EXERCISE DETAILS
The answer must consist of every line in the records that contains the word "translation".

Dataset records
= = = =

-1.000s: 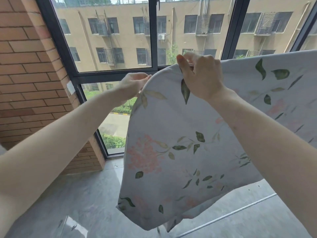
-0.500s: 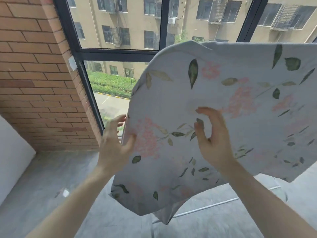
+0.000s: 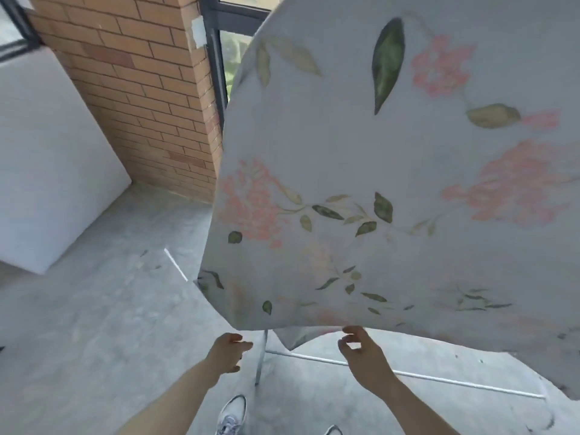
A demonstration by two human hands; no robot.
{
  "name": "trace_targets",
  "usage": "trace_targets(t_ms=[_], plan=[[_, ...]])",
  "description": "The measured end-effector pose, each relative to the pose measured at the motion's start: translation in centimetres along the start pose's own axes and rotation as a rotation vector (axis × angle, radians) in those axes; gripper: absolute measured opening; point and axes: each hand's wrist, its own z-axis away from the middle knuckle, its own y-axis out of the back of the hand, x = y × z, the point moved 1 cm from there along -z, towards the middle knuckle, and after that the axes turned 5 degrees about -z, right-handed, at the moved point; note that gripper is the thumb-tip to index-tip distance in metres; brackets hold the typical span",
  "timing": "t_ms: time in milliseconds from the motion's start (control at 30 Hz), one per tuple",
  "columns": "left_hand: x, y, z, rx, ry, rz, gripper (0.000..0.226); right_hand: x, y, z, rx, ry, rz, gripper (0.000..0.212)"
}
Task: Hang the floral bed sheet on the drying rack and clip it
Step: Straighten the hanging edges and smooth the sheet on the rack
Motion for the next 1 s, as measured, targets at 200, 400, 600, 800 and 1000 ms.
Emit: trace_targets(t_ms=[200, 400, 600, 800, 1000], plan=[[-0.2, -6.0, -3.7, 0.088, 0.078, 0.285, 0.059, 4.4, -0.5, -7.0, -0.085, -0.187, -0.121, 0.014], [-1.3, -8.8, -7.9, 0.094, 0.148, 0.545, 0.083, 7.2, -4.0, -10.7, -0.127, -0.450, -0.387, 0.039], [-1.5, -10.7, -13.0, 0.205, -0.010, 0.790, 0.024, 9.7, -8.8, -17.4, -0.146, -0.627, -0.692, 0.045], [-1.5, -11.5, -16.4, 0.268, -0.059, 0.776, 0.015, 11.5, -11.7, -21.5, 0.013, -0.600, -1.042, 0.019], [-0.7, -12.0, -20.6, 0.393, -0.111, 0.612, 0.024, 14.5, -14.5, -22.5, 0.173, -0.521, -0.918, 0.013]])
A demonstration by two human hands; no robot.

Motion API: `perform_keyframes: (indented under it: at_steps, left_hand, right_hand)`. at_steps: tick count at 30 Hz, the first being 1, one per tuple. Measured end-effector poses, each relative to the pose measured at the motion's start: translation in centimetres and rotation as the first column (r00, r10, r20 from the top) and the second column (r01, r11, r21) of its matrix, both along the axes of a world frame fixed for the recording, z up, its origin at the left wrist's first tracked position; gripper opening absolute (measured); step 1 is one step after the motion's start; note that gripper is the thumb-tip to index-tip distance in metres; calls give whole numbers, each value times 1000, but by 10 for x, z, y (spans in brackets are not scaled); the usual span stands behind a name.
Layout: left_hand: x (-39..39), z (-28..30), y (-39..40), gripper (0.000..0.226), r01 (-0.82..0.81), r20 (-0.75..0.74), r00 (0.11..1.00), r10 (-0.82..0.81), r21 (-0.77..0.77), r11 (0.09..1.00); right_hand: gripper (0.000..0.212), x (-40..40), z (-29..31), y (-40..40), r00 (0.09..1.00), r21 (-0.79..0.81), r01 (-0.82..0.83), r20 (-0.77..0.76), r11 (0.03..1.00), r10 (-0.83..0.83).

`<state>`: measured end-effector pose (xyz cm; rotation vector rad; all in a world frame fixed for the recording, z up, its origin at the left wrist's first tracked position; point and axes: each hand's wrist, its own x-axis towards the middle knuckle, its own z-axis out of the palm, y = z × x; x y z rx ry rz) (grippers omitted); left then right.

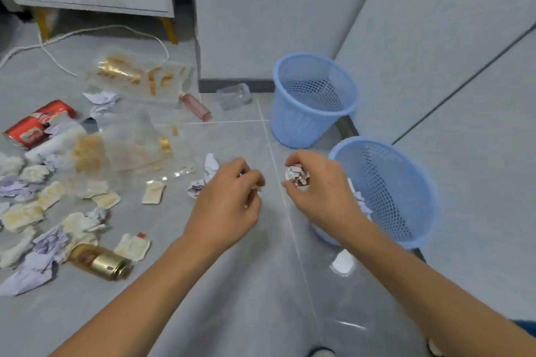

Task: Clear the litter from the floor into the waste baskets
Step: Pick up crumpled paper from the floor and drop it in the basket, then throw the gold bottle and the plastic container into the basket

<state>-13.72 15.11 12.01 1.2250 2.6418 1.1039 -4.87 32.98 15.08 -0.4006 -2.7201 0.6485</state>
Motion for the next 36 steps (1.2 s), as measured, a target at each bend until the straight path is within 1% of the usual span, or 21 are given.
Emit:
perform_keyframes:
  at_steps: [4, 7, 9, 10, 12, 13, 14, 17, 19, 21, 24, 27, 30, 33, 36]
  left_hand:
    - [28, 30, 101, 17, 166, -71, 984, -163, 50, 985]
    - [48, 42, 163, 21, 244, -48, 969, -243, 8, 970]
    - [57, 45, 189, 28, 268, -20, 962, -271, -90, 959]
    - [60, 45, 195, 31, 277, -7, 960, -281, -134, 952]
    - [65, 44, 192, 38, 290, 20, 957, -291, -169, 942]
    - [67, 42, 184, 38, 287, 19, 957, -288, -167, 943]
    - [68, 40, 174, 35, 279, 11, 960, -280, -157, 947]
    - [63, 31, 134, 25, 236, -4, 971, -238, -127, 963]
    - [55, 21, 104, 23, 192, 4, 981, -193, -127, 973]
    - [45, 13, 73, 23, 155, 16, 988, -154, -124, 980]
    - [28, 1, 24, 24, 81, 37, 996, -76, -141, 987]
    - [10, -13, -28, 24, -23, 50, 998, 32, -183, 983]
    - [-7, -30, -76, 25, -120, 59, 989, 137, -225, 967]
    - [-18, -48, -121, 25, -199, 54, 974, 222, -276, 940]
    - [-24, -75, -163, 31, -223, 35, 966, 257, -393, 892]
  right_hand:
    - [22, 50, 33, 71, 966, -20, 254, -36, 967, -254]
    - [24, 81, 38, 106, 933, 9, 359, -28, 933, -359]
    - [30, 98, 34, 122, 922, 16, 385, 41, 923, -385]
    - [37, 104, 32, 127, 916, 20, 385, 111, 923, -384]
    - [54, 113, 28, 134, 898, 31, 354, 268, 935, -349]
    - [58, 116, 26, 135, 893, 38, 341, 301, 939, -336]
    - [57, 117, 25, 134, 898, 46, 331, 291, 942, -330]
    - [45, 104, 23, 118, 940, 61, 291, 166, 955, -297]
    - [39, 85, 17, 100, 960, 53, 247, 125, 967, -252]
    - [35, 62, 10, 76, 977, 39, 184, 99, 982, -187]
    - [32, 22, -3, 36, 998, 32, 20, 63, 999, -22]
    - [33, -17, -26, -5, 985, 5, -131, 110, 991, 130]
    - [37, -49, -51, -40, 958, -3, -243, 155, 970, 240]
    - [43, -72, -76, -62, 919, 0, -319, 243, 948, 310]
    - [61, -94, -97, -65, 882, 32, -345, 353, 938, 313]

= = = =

YOUR SOLUTION
  "description": "The measured end-effector pose, each relative to the pose measured at the motion's start: translation in centimetres along the start pose's own axes and rotation as a rotation vector (axis × angle, radians) in those axes; gripper: absolute measured opening; point and axes: each hand's wrist, its own z-axis away from the middle knuckle, its own y-axis out of the back of the hand, x = y × z, the point moved 1 cm from there along -z, towards the middle knuckle, and after that the axes turned 5 degrees about -z, right-handed, at the moved point; note that gripper is the thumb-tip to index-tip distance in metres; brackets hold the typical span",
Motion API: `perform_keyframes: (indented under it: at_steps, left_hand, right_hand)`. at_steps: tick count at 30 Hz, the first being 1, one per tuple. Measured end-effector poses, each relative to the pose measured at the motion's start: translation in centimetres and rotation as the first column (r00, r10, r20 from the top) and the second column (r01, r11, r21) of its matrix, both along the axes of a world frame fixed for the recording, z up, its origin at the left wrist's first tracked position; gripper opening absolute (measured); step 1 is one step after the motion's start; note that gripper is the thumb-tip to index-tip distance in metres; calls give whole numbers, each value times 1000, but by 10 for x, z, y (spans in brackets are not scaled); the usual span stands behind a name.

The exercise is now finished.